Chris,
I agree with Ward. QSD mixers are very interesting devices, but have
intrinsic limitation due to the poor image rejection.
In 2006 I spent several months working on the QSD mixer. After many
discussions with friends on the Softrock and HPSDR forums (in
particular, thanks to Ahti OH2RZ), I arrived at a design capable of a
noise floor of -123/-128 dBm in 2.4 kHz, depending on the audio board
gain setting, and equivalent to an NF of 12 dB, better than many HF
receivers. At the same time, the 3rd order IMD was measured at 106 dB
at 5 kHz spacing - higher than any other mixer or receiver that I
measured, giving a 3rd order intercept point of +36 dBm. My mixer is
different from the standard QSD as used in the SoftRocks and
FLEX1000, since it has proper terminations for the IF port, and is
not balanced at the input, simplyfying the input transformer. Then I
did a lot of work on operational amplifier noise figure and input
matching - opamps are NOT ideal amplifiers as you learn on school
books :-), when it comes to noise there are some interesting points
to examine. At the end I was very satisfied about the results, after
spending about 300 hours at the work bench!
I quit the development since there were several problems and
limitations. First, such a mixer requires drive signals with
components in the GHz range - very fast signals, with extremely high
dV/dT, requiring a true microwave PCB layout (the prototypes work
quite differently on "dead bug" and on PCB). Also, being pushed to
the limits, it is sensitive to the components used (brand and batch).
Then it requires the best possible audio codec, since the dynamic
range is defined by it, after a careful design of sytem gains.

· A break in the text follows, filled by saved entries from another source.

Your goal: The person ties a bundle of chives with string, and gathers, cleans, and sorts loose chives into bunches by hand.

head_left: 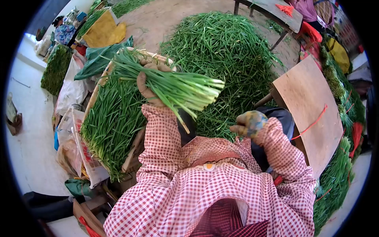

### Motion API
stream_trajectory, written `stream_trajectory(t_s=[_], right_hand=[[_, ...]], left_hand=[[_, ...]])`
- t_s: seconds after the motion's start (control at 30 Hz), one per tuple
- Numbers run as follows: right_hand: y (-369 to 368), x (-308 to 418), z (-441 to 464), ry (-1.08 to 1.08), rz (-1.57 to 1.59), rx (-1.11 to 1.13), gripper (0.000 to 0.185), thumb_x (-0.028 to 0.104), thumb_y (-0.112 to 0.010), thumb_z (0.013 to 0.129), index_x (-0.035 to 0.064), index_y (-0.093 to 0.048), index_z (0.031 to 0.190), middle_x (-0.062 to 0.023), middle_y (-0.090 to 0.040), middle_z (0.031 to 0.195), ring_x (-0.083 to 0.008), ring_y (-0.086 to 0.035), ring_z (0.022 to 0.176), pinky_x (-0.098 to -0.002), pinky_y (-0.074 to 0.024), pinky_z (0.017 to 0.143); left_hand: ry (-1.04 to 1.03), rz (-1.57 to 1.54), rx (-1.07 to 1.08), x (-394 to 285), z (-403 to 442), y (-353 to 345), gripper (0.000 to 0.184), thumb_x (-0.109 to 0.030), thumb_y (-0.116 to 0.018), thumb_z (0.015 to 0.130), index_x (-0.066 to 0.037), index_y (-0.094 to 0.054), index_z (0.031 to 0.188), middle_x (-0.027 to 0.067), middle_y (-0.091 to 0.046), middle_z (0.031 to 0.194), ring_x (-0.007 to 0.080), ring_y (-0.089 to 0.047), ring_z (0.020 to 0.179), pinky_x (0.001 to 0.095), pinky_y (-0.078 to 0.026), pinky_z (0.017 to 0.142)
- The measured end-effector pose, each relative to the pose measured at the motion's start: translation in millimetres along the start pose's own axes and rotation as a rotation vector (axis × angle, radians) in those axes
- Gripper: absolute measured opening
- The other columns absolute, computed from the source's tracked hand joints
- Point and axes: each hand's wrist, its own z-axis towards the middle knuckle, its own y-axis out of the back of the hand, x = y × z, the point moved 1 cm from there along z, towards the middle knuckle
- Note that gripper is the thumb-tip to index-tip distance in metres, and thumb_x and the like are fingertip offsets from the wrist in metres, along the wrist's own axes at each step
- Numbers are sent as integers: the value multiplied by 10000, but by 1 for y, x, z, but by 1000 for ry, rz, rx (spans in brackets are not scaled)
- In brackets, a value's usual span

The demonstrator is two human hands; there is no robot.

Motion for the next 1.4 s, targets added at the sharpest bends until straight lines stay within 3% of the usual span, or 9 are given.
stream_trajectory(t_s=[0.2, 0.83, 0.93, 1.0, 1.1, 1.17, 1.23, 1.3, 1.4], right_hand=[[39, 18, 3, 356, 484, -630, 386, 288, -718, 792, 58, -608, 1081, -76, -593, 857, -169, -590, 742, -281, -481, 602], [42, 26, 26, 380, 135, -288, 149, 183, -590, 837, 34, -587, 843, -113, -557, 684, -279, -576, 674, -357, -447, 589], [44, 4, 25, 67, 655, 133, 149, 146, -576, 813, 45, -567, 704, -62, -547, 592, -240, -538, 538, -356, -427, 518], [38, -2, -5, 284, 3, -287, 176, 212, -563, 829, 36, -566, 828, -123, -562, 712, -292, -571, 648, -372, -466, 587], [29, -43, -14, -195, -302, 282, 276, 278, -540, 859, 51, -588, 1009, -198, -606, 903, -328, -600, 918, -417, -492, 798], [21, -58, -24, -227, -383, 279, 268, 275, -555, 866, 61, -607, 1019, -149, -593, 934, -314, -599, 909, -401, -485, 806], [19, -50, -17, 443, -530, -297, 361, 280, -548, 884, 50, -565, 1162, -205, -614, 974, -321, -603, 950, -390, -497, 836], [47, 24, 1, 169, 219, -436, 328, 268, -559, 896, 41, -567, 1133, -174, -621, 965, -306, -616, 900, -392, -507, 814], [53, 42, 27, 281, 253, -498, 267, 240, -590, 890, 35, -582, 1062, -153, -622, 950, -288, -629, 827, -397, -516, 736]], left_hand=[[150, -195, 79, 24, -5, 8, 449, -148, -589, 855, -119, -451, 1282, -104, -512, 921, 79, -468, 904, 286, -394, 886], [132, 45, -132, 46, -7, -19, 424, -125, -633, 811, -113, -485, 1208, -27, -560, 856, 95, -559, 696, 314, -438, 659], [53, 85, -171, 34, -2, -23, 367, -119, -627, 813, -103, -506, 1159, -3, -570, 861, 108, -588, 750, 317, -470, 688], [12, 116, -204, 18, 5, -28, 306, -106, -602, 822, -98, -524, 1118, 16, -586, 890, 126, -589, 763, 331, -495, 736], [-76, 283, -166, -9, 13, -28, 264, -132, -597, 823, -91, -547, 1078, 35, -601, 878, 156, -609, 783, 349, -514, 739], [-28, 335, -169, -18, 10, -29, 281, -200, -573, 858, -52, -551, 1096, 66, -629, 895, 227, -623, 845, 421, -526, 796], [51, 475, -338, -8, 9, -41, 282, -183, -615, 798, -42, -562, 1036, 101, -632, 857, 235, -634, 807, 401, -545, 761], [87, 423, -350, 2, 9, -27, 299, -170, -623, 791, -12, -566, 1038, 132, -639, 892, 250, -634, 793, 408, -553, 761], [43, 488, -507, 25, 8, -37, 237, -196, -600, 808, -7, -586, 951, 99, -631, 821, 248, -631, 746, 406, -553, 714]])
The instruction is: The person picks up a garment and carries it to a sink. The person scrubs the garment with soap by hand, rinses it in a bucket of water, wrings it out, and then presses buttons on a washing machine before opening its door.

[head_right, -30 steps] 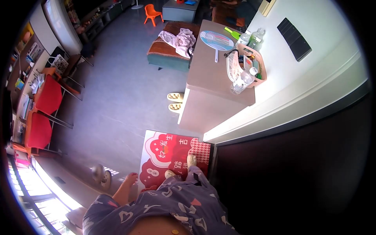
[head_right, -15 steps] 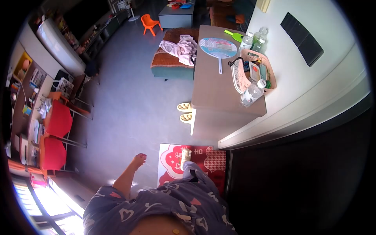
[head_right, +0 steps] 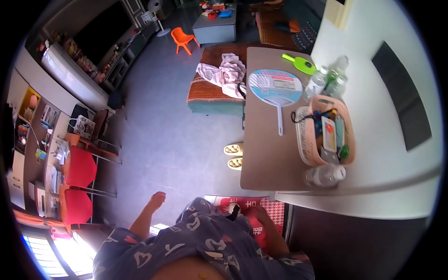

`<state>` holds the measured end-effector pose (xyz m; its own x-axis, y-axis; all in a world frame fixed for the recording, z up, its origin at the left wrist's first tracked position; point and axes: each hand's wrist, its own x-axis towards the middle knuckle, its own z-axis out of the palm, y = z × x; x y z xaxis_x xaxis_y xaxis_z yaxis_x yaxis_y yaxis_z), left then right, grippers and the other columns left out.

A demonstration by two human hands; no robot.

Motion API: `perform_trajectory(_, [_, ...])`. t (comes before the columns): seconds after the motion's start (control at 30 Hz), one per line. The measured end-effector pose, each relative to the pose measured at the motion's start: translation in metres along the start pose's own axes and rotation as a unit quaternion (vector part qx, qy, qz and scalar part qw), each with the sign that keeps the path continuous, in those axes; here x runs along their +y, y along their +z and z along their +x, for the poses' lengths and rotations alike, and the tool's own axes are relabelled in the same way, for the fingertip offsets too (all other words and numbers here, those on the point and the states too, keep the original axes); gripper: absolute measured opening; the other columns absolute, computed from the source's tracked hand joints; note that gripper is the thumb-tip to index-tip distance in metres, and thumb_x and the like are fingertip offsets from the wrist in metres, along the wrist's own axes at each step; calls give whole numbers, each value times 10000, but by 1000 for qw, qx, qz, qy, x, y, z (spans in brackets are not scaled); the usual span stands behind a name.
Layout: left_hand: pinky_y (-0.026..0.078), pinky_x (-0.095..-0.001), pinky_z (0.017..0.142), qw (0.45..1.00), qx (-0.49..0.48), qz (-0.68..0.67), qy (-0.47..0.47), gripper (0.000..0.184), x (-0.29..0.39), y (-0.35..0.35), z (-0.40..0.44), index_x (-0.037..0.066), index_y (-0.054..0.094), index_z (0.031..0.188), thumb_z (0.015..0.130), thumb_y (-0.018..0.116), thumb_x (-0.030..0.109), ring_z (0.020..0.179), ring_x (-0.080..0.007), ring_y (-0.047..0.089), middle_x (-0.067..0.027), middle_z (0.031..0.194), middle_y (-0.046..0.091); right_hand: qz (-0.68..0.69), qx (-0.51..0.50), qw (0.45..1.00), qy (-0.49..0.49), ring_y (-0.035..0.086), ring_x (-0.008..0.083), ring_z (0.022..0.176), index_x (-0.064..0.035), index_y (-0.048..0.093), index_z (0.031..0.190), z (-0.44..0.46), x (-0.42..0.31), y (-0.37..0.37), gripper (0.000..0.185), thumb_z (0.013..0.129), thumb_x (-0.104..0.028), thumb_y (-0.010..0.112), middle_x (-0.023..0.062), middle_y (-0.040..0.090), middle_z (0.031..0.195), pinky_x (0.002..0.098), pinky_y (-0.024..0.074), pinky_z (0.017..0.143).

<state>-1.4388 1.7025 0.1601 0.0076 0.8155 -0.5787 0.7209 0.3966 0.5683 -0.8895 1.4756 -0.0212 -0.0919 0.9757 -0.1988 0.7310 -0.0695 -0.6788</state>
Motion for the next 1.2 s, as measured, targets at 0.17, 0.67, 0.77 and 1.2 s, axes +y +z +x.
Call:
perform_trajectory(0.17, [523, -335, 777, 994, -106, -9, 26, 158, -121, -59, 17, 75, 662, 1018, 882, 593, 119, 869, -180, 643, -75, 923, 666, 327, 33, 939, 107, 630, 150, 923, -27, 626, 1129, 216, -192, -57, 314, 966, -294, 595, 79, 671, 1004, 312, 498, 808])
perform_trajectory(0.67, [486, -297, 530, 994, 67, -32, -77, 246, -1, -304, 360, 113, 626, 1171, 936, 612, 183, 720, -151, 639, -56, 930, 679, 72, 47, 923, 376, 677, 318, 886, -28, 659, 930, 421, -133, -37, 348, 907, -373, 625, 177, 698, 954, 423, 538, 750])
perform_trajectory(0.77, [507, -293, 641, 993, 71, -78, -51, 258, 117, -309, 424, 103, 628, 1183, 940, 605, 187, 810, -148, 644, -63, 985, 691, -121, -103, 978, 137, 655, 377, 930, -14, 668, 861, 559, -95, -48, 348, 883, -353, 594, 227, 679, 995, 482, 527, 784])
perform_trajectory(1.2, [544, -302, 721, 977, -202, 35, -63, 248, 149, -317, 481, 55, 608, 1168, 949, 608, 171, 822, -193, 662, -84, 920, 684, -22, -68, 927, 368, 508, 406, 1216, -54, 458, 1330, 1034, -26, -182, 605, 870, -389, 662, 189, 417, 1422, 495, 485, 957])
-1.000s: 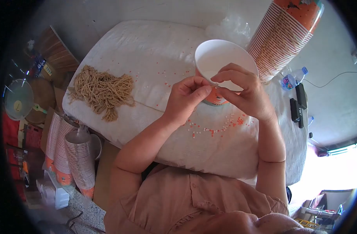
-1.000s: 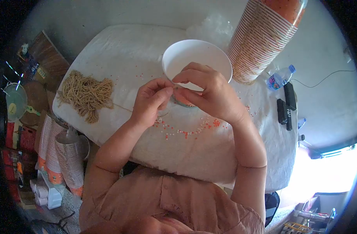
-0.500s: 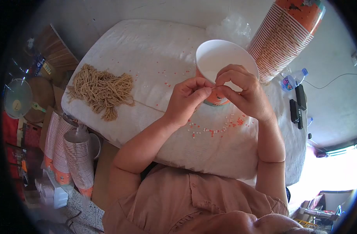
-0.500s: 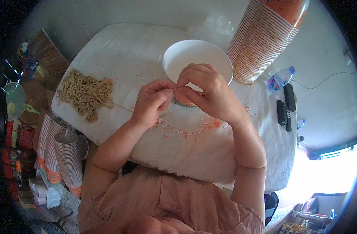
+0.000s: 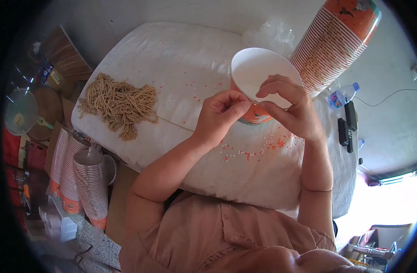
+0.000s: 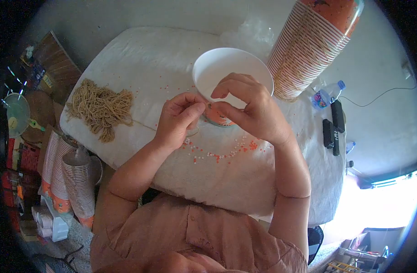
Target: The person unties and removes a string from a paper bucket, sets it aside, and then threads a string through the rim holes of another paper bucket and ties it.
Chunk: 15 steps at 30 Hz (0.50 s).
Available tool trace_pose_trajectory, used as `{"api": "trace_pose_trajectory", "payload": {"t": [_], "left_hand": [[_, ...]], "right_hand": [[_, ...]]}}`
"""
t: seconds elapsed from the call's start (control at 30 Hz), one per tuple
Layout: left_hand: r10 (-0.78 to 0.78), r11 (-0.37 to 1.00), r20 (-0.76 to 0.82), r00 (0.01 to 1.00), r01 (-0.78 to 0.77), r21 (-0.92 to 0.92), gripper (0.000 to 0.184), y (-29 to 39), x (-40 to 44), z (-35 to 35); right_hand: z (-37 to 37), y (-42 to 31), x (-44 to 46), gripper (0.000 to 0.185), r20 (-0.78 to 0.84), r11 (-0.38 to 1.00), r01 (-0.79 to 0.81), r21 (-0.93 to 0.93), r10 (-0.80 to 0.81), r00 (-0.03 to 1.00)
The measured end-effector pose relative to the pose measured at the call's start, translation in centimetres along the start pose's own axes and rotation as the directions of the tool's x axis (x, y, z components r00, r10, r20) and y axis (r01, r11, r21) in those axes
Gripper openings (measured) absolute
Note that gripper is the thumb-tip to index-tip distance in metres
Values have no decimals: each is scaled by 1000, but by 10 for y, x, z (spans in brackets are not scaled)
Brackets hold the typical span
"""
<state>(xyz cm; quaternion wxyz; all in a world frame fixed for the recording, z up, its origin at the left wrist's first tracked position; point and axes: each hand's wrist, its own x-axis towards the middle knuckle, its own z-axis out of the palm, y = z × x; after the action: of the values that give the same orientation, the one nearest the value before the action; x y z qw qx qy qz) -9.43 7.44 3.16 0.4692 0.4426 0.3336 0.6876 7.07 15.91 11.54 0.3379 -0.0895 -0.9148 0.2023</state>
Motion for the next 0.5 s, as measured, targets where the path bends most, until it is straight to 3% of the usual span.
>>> {"api": "trace_pose_trajectory", "payload": {"t": [0.3, 0.5], "left_hand": [[-36, 999, 55, 998, 34, 29, 11, 5, -4, -2], [179, 954, 26, 983, -180, 241, 10, -2, -7, 2]], "right_hand": [[5, 1, 0, 9, 84, 1000, -12, 9, 11, 996], [6, 0, 0, 12, 138, 995, 71, -69, -61, 989]]}}
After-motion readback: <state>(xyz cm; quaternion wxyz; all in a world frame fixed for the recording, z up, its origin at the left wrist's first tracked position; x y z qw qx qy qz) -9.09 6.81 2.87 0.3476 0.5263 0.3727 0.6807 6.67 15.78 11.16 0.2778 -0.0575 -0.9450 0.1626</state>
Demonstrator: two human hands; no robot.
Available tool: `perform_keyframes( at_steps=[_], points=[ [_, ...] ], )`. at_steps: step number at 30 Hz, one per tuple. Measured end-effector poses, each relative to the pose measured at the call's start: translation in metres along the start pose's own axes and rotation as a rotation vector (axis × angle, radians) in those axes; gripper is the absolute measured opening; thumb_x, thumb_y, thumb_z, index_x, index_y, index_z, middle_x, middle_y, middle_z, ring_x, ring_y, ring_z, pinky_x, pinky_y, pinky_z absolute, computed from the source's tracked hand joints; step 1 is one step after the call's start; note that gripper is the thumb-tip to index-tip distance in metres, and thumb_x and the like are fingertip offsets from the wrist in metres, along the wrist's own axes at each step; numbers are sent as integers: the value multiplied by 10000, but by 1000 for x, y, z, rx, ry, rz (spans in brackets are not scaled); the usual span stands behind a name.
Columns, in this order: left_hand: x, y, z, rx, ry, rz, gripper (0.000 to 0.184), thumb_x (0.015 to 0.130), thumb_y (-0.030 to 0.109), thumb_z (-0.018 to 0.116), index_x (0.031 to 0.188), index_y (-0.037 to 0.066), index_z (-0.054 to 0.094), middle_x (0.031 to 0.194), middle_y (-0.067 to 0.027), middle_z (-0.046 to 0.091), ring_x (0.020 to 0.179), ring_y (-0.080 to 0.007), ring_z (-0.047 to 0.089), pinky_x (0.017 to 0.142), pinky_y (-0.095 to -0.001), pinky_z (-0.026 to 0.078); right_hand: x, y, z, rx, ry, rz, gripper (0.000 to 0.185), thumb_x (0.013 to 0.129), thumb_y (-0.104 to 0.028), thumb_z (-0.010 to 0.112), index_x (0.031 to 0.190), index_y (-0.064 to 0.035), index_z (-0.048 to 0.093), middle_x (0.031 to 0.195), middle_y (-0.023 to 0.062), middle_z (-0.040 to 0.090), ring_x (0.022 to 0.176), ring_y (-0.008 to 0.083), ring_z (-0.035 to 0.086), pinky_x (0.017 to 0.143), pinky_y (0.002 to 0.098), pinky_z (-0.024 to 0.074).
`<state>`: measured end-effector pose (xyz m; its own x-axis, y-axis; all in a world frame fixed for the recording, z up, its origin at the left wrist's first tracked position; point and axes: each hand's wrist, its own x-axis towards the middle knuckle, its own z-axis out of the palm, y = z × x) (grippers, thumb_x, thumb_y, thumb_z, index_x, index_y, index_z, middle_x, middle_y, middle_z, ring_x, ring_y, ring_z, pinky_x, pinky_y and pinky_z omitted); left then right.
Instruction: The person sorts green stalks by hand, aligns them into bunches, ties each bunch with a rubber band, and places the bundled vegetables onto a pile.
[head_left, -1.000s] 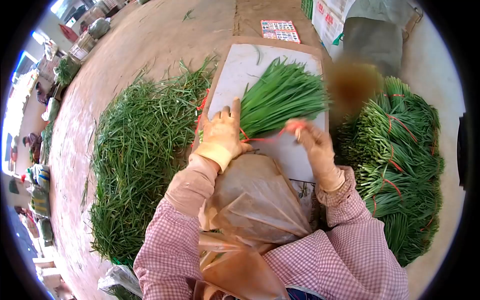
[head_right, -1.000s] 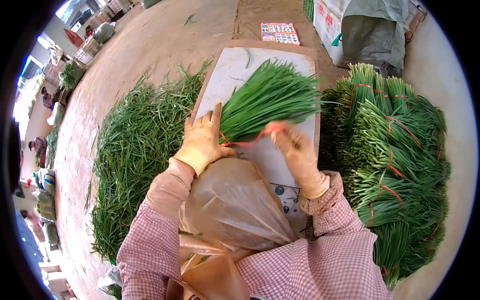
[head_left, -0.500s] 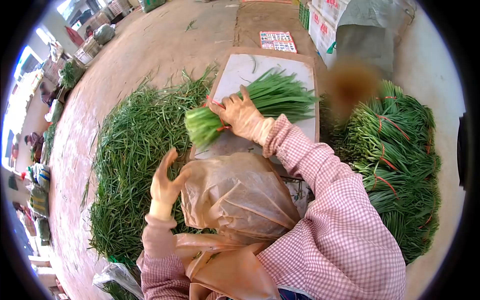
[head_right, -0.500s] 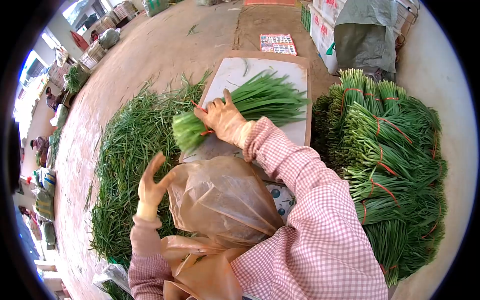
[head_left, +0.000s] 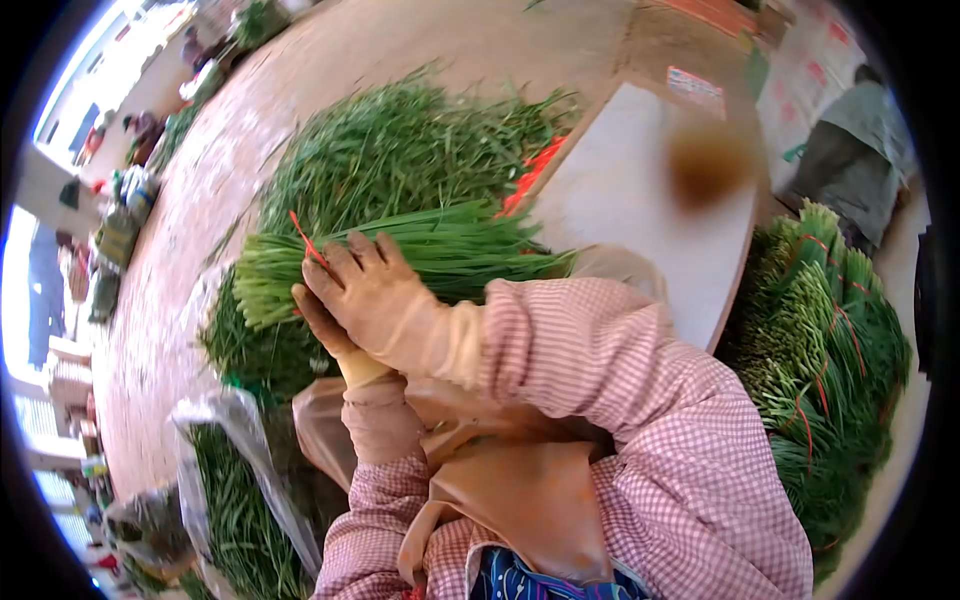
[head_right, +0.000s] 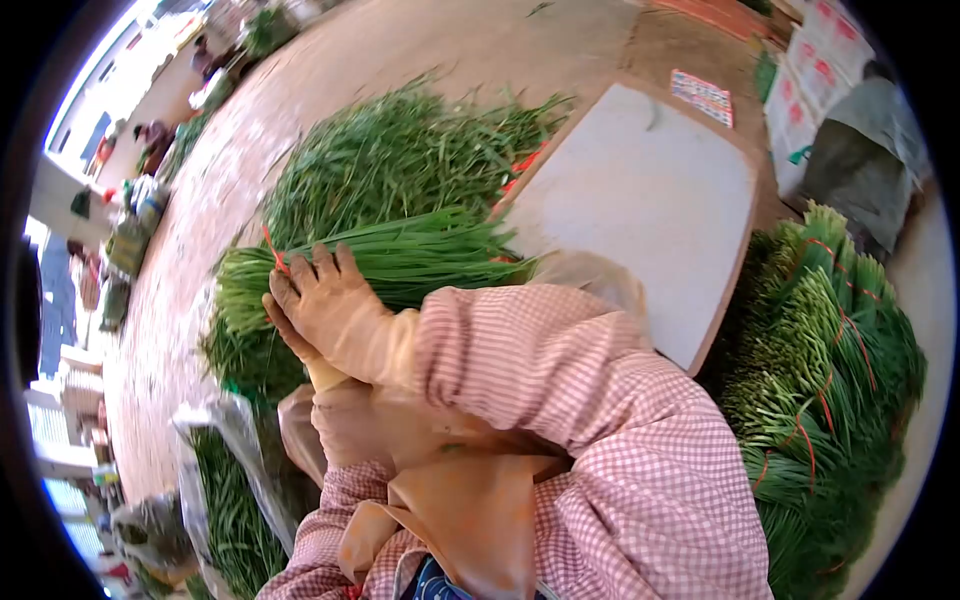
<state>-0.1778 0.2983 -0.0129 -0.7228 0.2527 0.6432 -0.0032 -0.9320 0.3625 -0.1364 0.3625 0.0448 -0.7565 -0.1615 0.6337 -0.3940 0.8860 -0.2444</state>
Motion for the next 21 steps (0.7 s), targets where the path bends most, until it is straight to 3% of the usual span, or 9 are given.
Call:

Last
but not least, somebody noted that an extremely high IMD dynamic
range is not worth very much if there is no good suppression of image
signals, as the spurious free dynamic range is at least 50 dB lower
than the IMD3 DR. Also, all QSD mixers are sensitive to
sub-harmonics, and require accurate design of preselector filters.
Ah, well, QSE is, of course, the same story, with the complication
that image signals don't bother you, but other OMs on the band. 40 dB
under 1kW is a good 100 mW, and it's able to do good DXs.
The original idea was to offer a good mixer for the HPSDR Phoenix
module. The development of Phoenix basically stopped; the direct
sampling SDR receivers are clearly the right choice for performance,
so the interest on QSD/QSE architecture dropped. You may see my work
on QSD in http://www.spinelectronics.eu/ftp/SDR/IK1ODO_SDR1.html
Returning to your original question, simply I don't know. I never
seen a serious review of the Flex 5000 RX ;-) and QS1R is, AFAIK, a
still work-in-progress design.
Marco IK1ODO
On May 13, 2010, at 7:40 PM, Chris wrote:
Certainly an interes ting thread. But so far nothing about the
QSD/QSE approach. Which performs better a Flex 5000 or a QS1R?